The focus of his BCRF-supported research is to determine the molecular mechanisms of this relationship with the goal of reducing breast cancer risk with targeted interventions. His laboratory has recently shown that menopause also influences breast inflammation and is currently pursuing studies to explain this effect. Importantly, this work led to the discovery that some average-weight women have hidden breast inflammation with associated insulin resistance and possibly an increased risk of breast cancer. Indeed, excess body fat is associated with a doubling of the risk of estrogen-dependent breast cancer in normal sized postmenopausal women.
Given these findings, Dr. Dannenberg's current project is focused on defining the mechanisms by which obesity-related inflammation impacts breast cancer and developing non-invasive tests to determine if a woman has hidden breast inflammation. This is important because performing biopsies is not practical for making this diagnosis.

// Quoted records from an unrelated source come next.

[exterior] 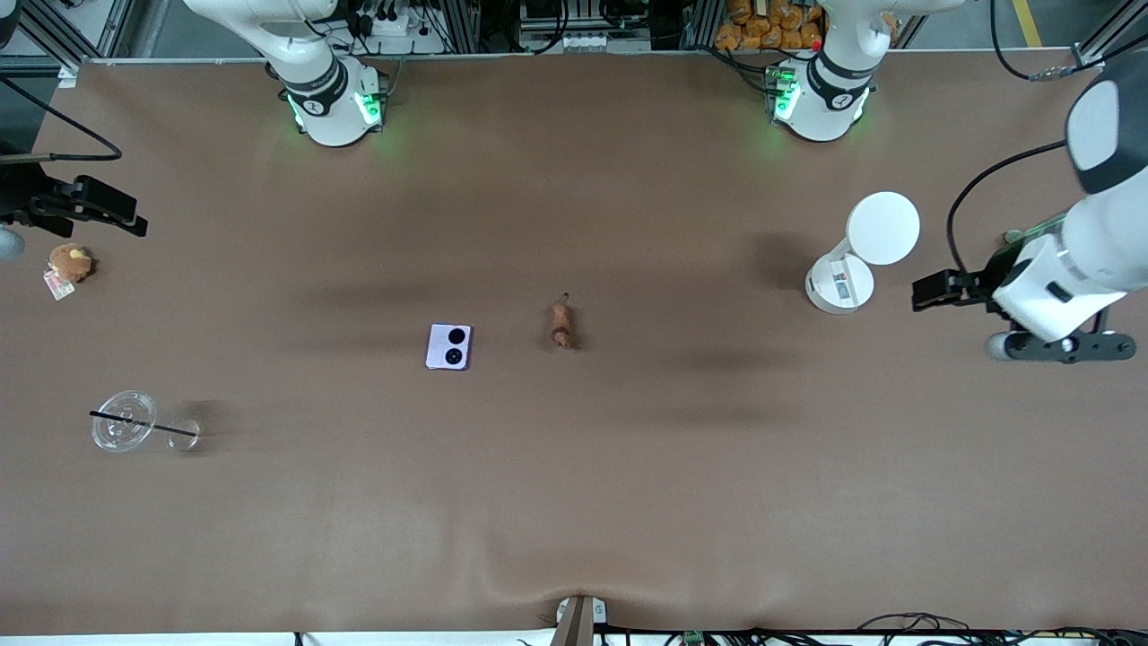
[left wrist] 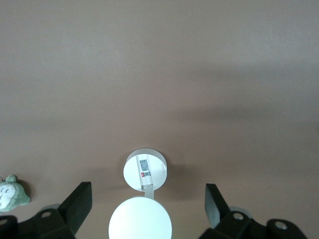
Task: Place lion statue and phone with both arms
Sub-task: 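Reach the left gripper over the brown lion figurine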
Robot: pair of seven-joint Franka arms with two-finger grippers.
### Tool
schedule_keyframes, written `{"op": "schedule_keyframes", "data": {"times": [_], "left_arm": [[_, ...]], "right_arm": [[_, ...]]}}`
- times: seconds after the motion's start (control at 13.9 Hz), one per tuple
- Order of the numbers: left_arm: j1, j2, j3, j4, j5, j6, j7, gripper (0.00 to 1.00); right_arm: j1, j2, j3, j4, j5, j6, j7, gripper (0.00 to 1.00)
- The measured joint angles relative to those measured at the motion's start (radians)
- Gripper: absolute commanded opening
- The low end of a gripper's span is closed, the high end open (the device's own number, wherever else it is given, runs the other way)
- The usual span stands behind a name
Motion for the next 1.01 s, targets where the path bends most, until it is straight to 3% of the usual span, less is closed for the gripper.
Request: {"op": "schedule_keyframes", "data": {"times": [0.5,1.01], "left_arm": [[-0.119,0.020,-0.006,0.013,-0.014,0.057,-0.007,1.00],[-0.303,0.117,-0.011,0.016,-0.048,0.261,-0.160,1.00]], "right_arm": [[0.000,0.001,0.000,-0.011,0.000,0.003,0.000,1.00],[-0.001,0.001,-0.001,-0.012,0.000,0.012,0.000,1.00]]}}
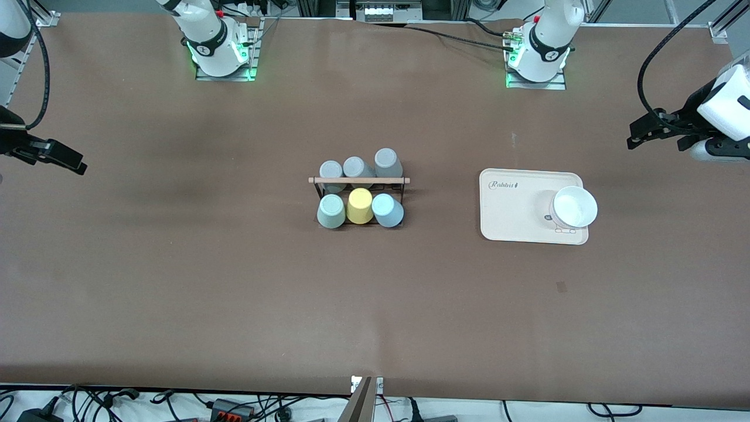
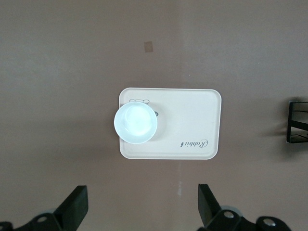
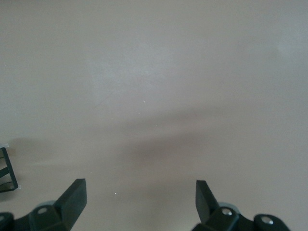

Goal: Hang scattered cups on rack with three cups

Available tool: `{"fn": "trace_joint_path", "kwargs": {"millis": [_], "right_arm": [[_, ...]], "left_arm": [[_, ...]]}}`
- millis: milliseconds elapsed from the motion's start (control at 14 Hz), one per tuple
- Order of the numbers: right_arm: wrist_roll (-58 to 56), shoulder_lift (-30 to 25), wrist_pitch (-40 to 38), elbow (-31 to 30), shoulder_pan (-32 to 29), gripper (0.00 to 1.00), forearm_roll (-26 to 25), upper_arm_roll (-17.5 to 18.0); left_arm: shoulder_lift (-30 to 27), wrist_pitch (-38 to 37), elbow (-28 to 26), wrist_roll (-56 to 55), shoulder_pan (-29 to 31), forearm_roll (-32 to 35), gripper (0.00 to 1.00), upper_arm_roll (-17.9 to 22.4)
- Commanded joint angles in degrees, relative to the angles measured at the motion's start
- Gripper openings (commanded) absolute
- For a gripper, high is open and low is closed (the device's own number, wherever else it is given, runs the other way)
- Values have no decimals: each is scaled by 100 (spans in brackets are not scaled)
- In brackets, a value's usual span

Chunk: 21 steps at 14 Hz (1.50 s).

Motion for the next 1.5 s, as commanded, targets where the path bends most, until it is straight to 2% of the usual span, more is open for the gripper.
{"fn": "trace_joint_path", "kwargs": {"millis": [0, 1214, 1429], "right_arm": [[-6, -114, 70, -119, -65, 100, -37, 87], [-85, 0, 35, -31, 67, 100, 16, 96], [-84, 18, -44, 83, 15, 100, 305, 78]], "left_arm": [[-72, -77, 14, -63, 5, -112, 100, -22], [-54, -77, 23, -46, 5, -50, 100, -57], [-54, -77, 23, -46, 5, -50, 100, -65]]}}
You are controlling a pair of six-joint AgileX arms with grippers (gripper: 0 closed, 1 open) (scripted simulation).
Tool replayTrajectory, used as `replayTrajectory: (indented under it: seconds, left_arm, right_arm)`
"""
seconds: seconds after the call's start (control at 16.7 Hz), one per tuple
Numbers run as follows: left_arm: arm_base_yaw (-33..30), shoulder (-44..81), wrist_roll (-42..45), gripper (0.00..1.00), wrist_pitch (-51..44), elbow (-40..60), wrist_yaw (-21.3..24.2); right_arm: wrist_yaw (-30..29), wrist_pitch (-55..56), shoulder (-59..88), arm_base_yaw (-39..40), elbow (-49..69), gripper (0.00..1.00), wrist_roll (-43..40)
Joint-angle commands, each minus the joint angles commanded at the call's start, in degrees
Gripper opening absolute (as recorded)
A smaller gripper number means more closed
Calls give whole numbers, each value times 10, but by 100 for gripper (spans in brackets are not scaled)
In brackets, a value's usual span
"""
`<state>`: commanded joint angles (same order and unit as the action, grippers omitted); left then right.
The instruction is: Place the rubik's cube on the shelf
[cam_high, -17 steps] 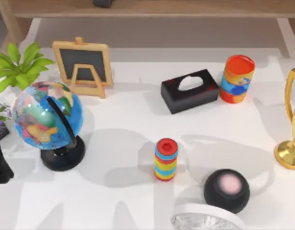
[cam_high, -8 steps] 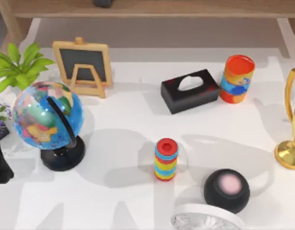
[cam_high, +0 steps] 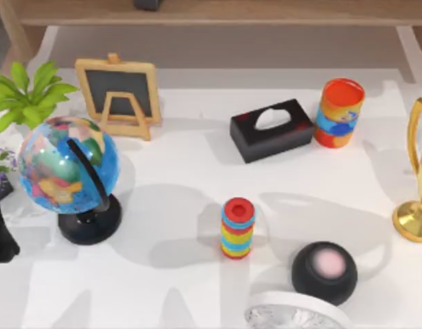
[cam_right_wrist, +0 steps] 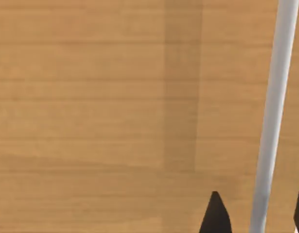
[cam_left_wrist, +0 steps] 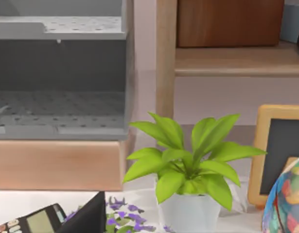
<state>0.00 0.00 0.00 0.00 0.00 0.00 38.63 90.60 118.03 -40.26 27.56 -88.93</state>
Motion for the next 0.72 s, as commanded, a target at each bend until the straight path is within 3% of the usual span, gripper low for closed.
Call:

Andrew J. Dannenberg, MD is the Henry R. Erle, MD-Roberts Family Professor of Medicine at Weill Cornell Medical College. He is also Director of Cancer Prevention at New York Presbyterian Hospital-Cornell. Dr. Dannenberg received his medical degree from Washington University in St. Louis and served as a medical resident and fellow at The New York Hospital-Cornell Medical Center. He has authored more than 150 scientific articles, as well as edited several books and journals. In 2011, Dr. Dannenberg was awarded the American Association for Cancer Research-Prevent Cancer Foundation award for excellence in cancer prevention research. He is a member of the Association of American Physicians (AAP), the American Society for Clinical Investigation (ASCI), and the American Association for Cancer Research.